We want to open, we just don’t know what direction to take,” said Jackson Lim, the owner of Fishmarket Restaurant at 111 South St., which was completely gutted by flood waters.

“We’re just afraid. We don’t know what to do,” he said.

Some businesses were faring better than others. Pasanella and Son Vinters, a wine store at 115 South St., is hoping to be back up and running in some capacity in the next few weeks, according to general manager Ryan Ibsen.

“We managed to save a fair amount of our inventory before the storm, but we had a lot of structural damage,” he said, saying that a wall within the store collapsed.

On Thursday, workers all over the Seaport carried armloads of soggy debris out of buildings, used pumps to suck water from their basements, and swept huge puddles down the cobblestone streets with brooms.

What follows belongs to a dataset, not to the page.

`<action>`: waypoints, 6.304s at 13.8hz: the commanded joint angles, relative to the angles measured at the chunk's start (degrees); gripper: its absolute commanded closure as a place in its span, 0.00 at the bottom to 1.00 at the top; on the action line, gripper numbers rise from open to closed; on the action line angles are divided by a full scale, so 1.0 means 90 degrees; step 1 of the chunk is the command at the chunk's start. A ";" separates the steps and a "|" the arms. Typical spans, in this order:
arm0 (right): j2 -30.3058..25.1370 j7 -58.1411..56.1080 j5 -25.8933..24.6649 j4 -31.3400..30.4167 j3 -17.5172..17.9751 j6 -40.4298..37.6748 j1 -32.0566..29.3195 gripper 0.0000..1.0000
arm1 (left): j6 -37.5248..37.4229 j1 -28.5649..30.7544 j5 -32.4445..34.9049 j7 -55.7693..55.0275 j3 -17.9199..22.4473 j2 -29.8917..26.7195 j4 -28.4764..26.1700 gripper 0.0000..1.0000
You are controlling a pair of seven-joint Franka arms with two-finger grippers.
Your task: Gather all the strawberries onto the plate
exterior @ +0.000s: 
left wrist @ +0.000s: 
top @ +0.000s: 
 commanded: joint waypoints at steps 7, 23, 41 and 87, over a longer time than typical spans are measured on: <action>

Many said they haven’t left the neighborhood since the storm, despite the fact that there’s no power, and all of the grocers and food stores are closed.

Kevin Barry, the manager at Grandma’s House, said he’s gone home intermittently to Brooklyn for meals and to change his clothes, but he’s spent every night since Monday sleeping in his car outside the restaurant, a precaution against looters who might try to take advantage of the darkened blocks at night, he said.

But there have been some bright points in the wreckage.

Steve Smith, owner of Cowgirl Sea Horse on Front Street, the sister restaurant to the Cowgirl Hall of Fame in the West Village, said he was touched by the number of people who were pitching in. Over the last few days, he said they had about 40 volunteers — friends, family and even some strangers — join in the cleanup efforts.

“We had a couple of people who just walked by and said, ‘We love this place, what can we do to help?’” he said.